Studies of Embryo Life.—On opening the shell of a hen's-egg in the third day of incubation, Harvey noticed the heartbeats of the embryo, which, however, soon ceased. He then placed the egg in warm water, and the heart commenced to beat again. The same experiment, but with important modification, has been repeated by M. Dareste, who for some years past has devoted himself with great assiduity to the study of embryo life. He took from under a hen an egg on which she had sat for three days, and let it remain in the ordinary temperature for two or three days. He then again placed it under conditions favorable to incubation, and in due time a chick was hatched out, just as if there had occurred nothing unusual in the mean time. The result of this ingenious experiment, as M. Stanislas Meunier observes in La Nature, is to show that life may be suspended for a considerable length of time in warm-blooded animals without fatal effects, precisely as in animals of a very low grade, such as Rotifera.
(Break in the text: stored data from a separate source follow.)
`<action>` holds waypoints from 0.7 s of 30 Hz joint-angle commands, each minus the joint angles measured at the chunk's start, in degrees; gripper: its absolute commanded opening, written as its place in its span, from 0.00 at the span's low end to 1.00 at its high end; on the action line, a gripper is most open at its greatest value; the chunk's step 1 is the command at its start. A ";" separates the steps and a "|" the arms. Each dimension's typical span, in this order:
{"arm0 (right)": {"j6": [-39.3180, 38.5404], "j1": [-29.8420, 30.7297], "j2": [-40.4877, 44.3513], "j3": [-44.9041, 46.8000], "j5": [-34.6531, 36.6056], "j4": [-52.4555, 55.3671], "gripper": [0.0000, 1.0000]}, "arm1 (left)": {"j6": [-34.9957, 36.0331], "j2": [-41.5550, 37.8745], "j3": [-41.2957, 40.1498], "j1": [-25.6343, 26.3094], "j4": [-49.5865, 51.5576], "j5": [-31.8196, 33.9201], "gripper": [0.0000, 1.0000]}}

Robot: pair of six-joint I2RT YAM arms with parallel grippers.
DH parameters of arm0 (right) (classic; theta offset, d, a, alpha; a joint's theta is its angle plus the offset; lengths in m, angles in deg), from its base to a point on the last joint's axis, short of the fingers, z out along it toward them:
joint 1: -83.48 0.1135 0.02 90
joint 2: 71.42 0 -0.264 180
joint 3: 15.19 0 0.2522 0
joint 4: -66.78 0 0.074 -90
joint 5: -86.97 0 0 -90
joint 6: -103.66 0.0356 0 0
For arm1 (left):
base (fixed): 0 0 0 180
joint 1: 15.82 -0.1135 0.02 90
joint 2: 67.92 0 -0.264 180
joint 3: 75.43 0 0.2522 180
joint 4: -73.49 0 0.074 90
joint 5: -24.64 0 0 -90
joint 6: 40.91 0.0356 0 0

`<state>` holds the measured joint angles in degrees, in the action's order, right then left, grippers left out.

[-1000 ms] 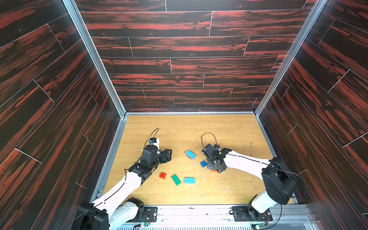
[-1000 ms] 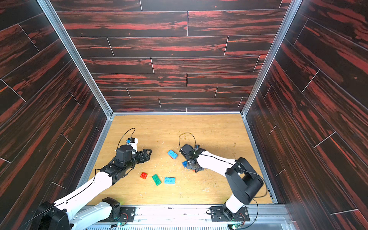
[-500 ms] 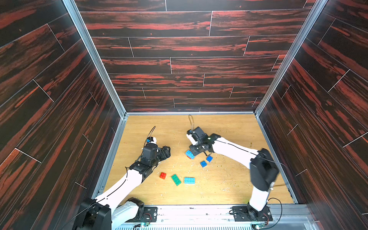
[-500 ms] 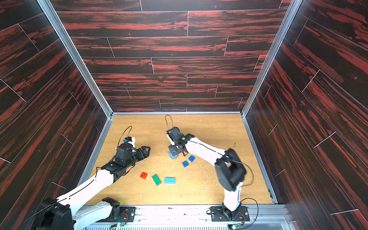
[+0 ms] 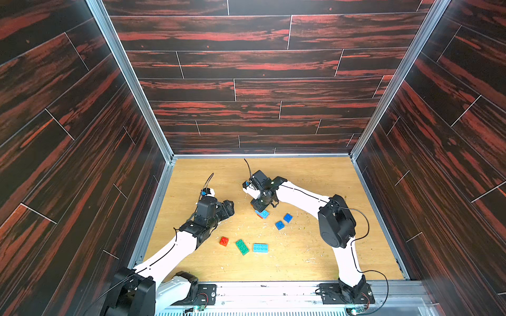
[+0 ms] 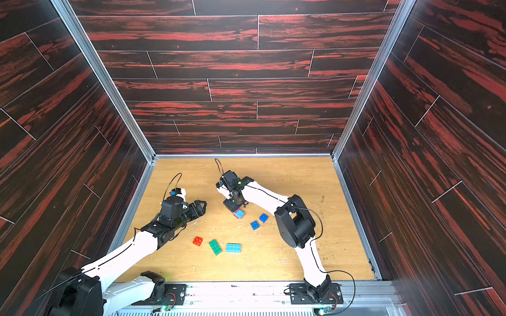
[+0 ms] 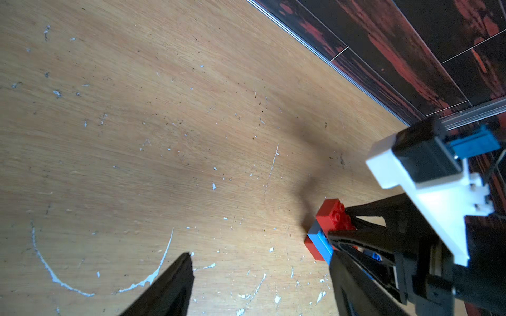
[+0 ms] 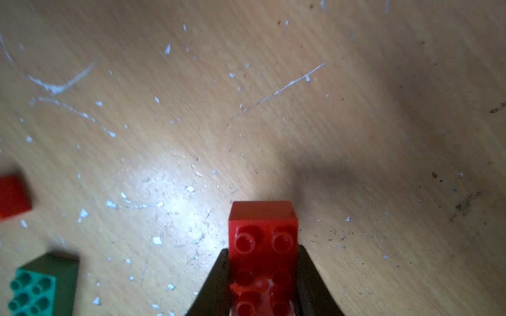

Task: Assemble a heart with lego
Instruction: Assemble the lego brick with the lego brick.

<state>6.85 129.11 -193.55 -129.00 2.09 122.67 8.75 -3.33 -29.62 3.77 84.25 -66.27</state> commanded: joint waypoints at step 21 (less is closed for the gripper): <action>-3.96 -1.16 -5.99 -5.60 -3.63 6.82 0.08 | 1.36 1.22 0.90 -0.35 1.15 1.26 0.83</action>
<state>3.09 127.82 -196.96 -134.07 0.23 127.79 9.21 -2.28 -29.62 3.73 84.62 -65.76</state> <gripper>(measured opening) 0.327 0.826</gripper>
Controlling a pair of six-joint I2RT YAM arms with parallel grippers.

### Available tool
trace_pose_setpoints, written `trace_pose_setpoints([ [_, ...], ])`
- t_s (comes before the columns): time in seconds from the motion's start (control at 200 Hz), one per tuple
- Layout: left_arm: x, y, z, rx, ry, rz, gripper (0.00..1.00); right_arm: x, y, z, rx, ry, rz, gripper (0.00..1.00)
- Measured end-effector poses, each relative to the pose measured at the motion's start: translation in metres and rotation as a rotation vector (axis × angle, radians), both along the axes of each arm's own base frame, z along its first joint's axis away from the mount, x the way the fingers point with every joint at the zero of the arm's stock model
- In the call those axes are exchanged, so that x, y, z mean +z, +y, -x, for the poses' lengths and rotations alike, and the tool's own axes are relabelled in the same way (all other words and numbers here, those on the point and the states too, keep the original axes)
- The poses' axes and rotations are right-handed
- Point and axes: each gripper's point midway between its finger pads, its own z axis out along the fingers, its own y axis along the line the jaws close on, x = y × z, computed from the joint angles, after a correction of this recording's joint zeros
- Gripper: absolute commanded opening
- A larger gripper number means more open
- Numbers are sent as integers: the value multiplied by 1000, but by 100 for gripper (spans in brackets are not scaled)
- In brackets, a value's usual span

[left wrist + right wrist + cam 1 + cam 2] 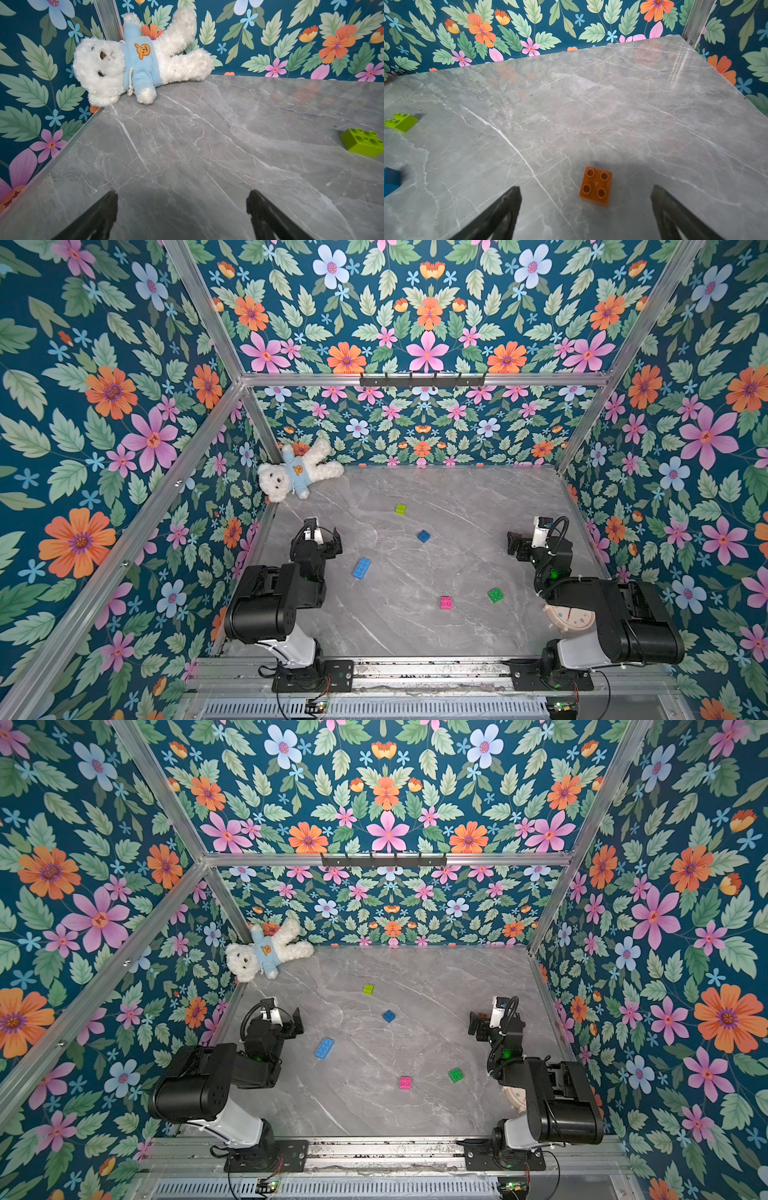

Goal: Assemble the letter v with lego
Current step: Adjust the lego brick at the center of the board.

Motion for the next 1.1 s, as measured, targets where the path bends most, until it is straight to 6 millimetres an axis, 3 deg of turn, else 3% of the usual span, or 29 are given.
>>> trace_pose_setpoints([
  [0.255,0,0,0,0,0,0,100,1,0,0,0,-2,0,99],
  [0.35,8,0,-1,27,3,-14,100,17,-1,2,-8,-22,2,99],
  [0.39,21,-2,-5,51,-1,-29,100,39,-1,1,-9,-50,3,99],
  [0.505,100,2,-25,213,-94,113,100,111,-17,-1,-139,-166,-112,99],
  [0.57,125,16,-26,343,-86,252,100,121,-29,8,-233,-176,-212,99],
  [0.645,135,21,-24,424,-37,354,100,106,-26,16,-244,-115,-281,99],
  [0.72,119,9,-20,395,69,426,100,100,-15,16,-208,-20,-324,99],
  [0.81,80,-11,-14,341,242,482,100,119,2,6,-155,32,-334,99],
  [0.93,27,-38,-1,316,503,513,99,118,56,4,-18,164,-283,99],
  [1.005,11,-62,15,294,605,512,99,110,91,6,77,255,-227,99],
  [1.1,-8,-87,38,265,705,536,99,99,114,7,135,339,-159,99],
])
Mars's Fast Moon.—The periodic time of the inner satellite of Mars is only very little over seven hours, while the axial rotation of Mars itself requires about twenty-four hours. Now, this discrepancy is in apparent conflict with the nebular hypothesis, which assumes all the secondary bodies of a system to have been evolved from their primary at successive stages, with the velocity of the primary's surface at the time of their being dropped as rings of nebulous matter. But here is a planet's satellite possessed of a velocity of revolution more than thrice as high as the velocity of axial rotation possessed by its primary. The problem, how to account for this accelerated movement of the inner Martial moon, has occupied the attention of astronomers since the discovery of Mars's satellites by Prof. Asaph Hall, a few months ago. The theory proposed by Prof. M. H. Doolittle, of the Coast Survey, appears to solve all the difficulties of the case. In three ways, according to Prof. Doolittle, the relative velocities of Mars and his moon might be modified by the impact of interstellar matter, or meteorites: 1. These bodies, by striking the satellite and forcing it to travel in a narrower orbit, its original absolute velocity continuing the same, would increase its relative velocity; 2. By striking the primary, they would increase its mass and its attraction on the satellite; 3. By increasing the mass of the primary and so reducing its absolute velocity they would make the relative velocity of the satellite higher.